More than 20 years later, missing baby found

NEW YORK

It was a remarkable reunion after Carlina White tracked down the mother she was stolen from 23 years ago when the then-19-day-old was taken from Harlem Hospital.

Now, Joy White and Carlina are back together again.

Joy was 16 years old when she and her husband, Carl Tyson, took their daughter to the hospital on Aug. 4, 1987. Two hours later, they were devastated to learn that their baby was gone, lifted out of the pediatrics ward.

Carlina is now 23 and was raised as Nejdra Nance in Bridgeport, Connecticut and Georgia, while her real mother lived with her grief in the Bronx.

As a teenager, Carlina came to believe she was not related to the family that was raising her. She began to check missing children websites, and she eventually found her own case.

She called the website for help, and they called Joy, the mother who had kept her baby's picture on display all these years.

"She said she just had a feeling, she felt different from the people raising her," said Nance's maternal grandmother, Elizabeth White, 71. "She searched, and then she found Joy."

DNA testing proved Carlina was the stolen child.

Criminal charges for the abduction are possible, as there's no statute of limitations. Meanwhile, after decades apart, the reunion has gone well.

In the years following her abduction, Carlina's real parents divorced. They now have separate families.

Carlina says her own life was violent, with a mother, she says, who smoked crack, kept guns and who once beat her with a shoe so badly that it left an imprint on her face.

As part of their investigation, police are talking to retired detectives who handled the case years ago. Because she was so young when she was kidnapped, it's impossible for Nance to know if she has lived with the same family the entire time.

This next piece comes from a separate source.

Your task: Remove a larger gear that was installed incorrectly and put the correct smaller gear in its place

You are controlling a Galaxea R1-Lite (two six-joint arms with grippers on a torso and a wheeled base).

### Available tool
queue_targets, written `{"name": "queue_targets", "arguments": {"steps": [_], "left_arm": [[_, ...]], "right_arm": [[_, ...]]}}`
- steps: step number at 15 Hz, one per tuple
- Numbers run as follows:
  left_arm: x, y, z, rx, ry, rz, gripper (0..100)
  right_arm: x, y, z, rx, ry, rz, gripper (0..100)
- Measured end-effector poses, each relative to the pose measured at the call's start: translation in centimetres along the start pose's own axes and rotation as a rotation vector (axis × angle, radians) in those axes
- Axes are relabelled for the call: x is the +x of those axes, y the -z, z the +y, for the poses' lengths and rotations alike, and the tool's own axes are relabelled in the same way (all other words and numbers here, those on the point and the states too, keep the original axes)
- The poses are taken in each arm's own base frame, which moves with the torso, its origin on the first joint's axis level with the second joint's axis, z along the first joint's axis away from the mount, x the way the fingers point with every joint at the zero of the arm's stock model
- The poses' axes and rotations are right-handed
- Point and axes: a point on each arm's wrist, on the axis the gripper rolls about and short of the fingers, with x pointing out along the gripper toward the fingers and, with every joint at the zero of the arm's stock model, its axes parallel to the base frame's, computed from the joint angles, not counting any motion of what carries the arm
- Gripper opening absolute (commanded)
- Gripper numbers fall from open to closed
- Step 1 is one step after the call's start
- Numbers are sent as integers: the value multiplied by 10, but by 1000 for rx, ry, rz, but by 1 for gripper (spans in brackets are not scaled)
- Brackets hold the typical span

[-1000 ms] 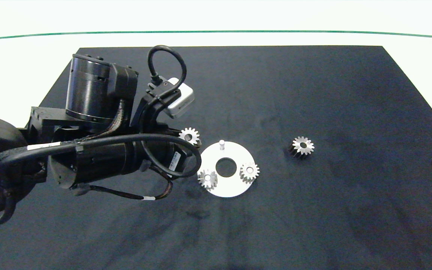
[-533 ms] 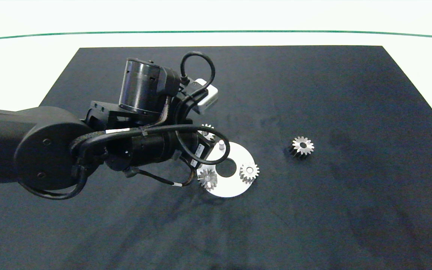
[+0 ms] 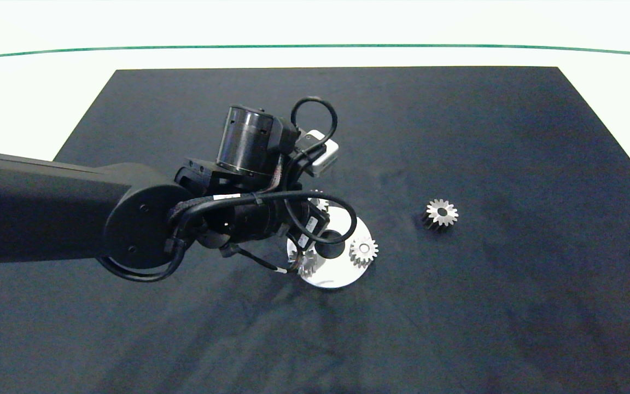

Nance was on her way back to New York from Atlanta on Wednesday, said Elizabeth White, and Joy White was en route to the airport to meet her. But they already reunited once recently, when Nance came to New York with her 5-year-old daughter, Samani.

"It was wonderful, she didn't even seem like a stranger, she just fit right in," Elizabeth White said. "We all went up there, we had dinner together, her aunts were there. She brought her beautiful daughter. It was magic."

Elizabeth White said she didn't ask Nance too many questions about how she grew up or how she knew she was not a member of the family with whom she lived. She didn't want to push Nance too much.

"That will all come," Elizabeth White said of the history. "What's important now is our baby girl is home. She's home."